Copy the lines below exactly. Start at the first and finish with the line containing "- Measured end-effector".

--

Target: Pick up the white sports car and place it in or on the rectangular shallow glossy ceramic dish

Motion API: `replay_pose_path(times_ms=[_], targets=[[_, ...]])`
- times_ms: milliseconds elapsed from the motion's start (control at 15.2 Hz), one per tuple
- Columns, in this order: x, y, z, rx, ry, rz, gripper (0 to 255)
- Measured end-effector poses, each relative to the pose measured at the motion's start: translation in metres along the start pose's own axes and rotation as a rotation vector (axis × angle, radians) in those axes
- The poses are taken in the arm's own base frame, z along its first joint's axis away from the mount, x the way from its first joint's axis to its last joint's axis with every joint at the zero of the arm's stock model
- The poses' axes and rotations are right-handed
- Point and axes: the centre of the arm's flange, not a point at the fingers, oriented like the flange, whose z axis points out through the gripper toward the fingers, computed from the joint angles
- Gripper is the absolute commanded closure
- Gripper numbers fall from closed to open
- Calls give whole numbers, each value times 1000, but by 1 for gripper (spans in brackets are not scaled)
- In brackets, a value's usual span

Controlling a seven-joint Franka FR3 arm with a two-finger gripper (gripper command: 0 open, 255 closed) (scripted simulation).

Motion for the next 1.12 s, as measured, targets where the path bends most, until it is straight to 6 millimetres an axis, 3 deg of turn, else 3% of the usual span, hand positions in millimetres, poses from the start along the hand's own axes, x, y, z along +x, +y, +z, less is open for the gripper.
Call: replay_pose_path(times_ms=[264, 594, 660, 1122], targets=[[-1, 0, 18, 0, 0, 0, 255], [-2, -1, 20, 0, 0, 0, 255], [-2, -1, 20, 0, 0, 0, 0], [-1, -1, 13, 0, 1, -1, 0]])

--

Your solution.
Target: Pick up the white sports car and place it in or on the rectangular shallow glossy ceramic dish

Motion API: `replay_pose_path(times_ms=[_], targets=[[_, ...]])`
- times_ms: milliseconds elapsed from the motion's start (control at 15.2 Hz), one per tuple
- Columns, in this order: x, y, z, rx, ry, rz, gripper (0 to 255)
- Measured end-effector poses, each relative to the pose measured at the motion's start: translation in metres along the start pose's own axes and rotation as a rotation vector (axis × angle, radians) in those axes

Now the answer is complete.